- Assigned task -
Print the lines below exactly, beginning with the one that contains "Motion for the" and stopping after the last line.
[[ Supplied material, beginning ]]
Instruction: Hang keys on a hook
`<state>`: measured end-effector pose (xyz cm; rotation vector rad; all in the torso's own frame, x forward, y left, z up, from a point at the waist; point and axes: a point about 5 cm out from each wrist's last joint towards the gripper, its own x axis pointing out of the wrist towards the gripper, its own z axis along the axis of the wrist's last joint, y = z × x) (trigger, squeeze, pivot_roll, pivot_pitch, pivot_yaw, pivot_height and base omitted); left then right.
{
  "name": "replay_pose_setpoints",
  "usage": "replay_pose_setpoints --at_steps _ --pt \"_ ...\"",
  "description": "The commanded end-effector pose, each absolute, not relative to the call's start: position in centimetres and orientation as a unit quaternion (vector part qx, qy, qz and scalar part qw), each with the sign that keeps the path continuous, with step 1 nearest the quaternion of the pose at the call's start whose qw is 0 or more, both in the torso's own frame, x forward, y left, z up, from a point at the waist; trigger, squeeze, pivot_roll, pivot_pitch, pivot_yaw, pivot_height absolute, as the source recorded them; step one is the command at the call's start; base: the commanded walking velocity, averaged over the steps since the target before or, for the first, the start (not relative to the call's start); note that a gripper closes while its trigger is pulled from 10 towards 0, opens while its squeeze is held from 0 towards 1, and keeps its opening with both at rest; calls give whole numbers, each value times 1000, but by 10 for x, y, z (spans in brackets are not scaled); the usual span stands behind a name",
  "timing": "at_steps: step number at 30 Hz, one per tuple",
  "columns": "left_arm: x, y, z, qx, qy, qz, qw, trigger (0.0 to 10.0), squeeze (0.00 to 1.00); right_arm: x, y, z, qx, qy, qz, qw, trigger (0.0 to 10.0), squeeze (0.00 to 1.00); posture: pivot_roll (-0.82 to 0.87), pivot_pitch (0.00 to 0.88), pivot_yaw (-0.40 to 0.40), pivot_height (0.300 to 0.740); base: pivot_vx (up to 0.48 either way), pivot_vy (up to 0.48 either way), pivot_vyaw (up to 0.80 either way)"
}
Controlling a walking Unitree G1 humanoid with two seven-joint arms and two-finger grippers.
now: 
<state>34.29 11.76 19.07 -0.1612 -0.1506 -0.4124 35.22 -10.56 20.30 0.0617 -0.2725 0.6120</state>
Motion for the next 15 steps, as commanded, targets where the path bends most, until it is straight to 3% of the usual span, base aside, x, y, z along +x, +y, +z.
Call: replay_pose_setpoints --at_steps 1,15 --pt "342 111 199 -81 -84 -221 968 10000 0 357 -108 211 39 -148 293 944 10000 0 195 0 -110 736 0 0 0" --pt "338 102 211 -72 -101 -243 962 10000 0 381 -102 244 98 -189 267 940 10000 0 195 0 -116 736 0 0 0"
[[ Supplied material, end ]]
- Response to the exercise -
Motion for the next 15 steps, as commanded, targets where the path bends most, until it is straight to 3% of the usual span, base aside, x, y, z along +x, +y, +z.
Call: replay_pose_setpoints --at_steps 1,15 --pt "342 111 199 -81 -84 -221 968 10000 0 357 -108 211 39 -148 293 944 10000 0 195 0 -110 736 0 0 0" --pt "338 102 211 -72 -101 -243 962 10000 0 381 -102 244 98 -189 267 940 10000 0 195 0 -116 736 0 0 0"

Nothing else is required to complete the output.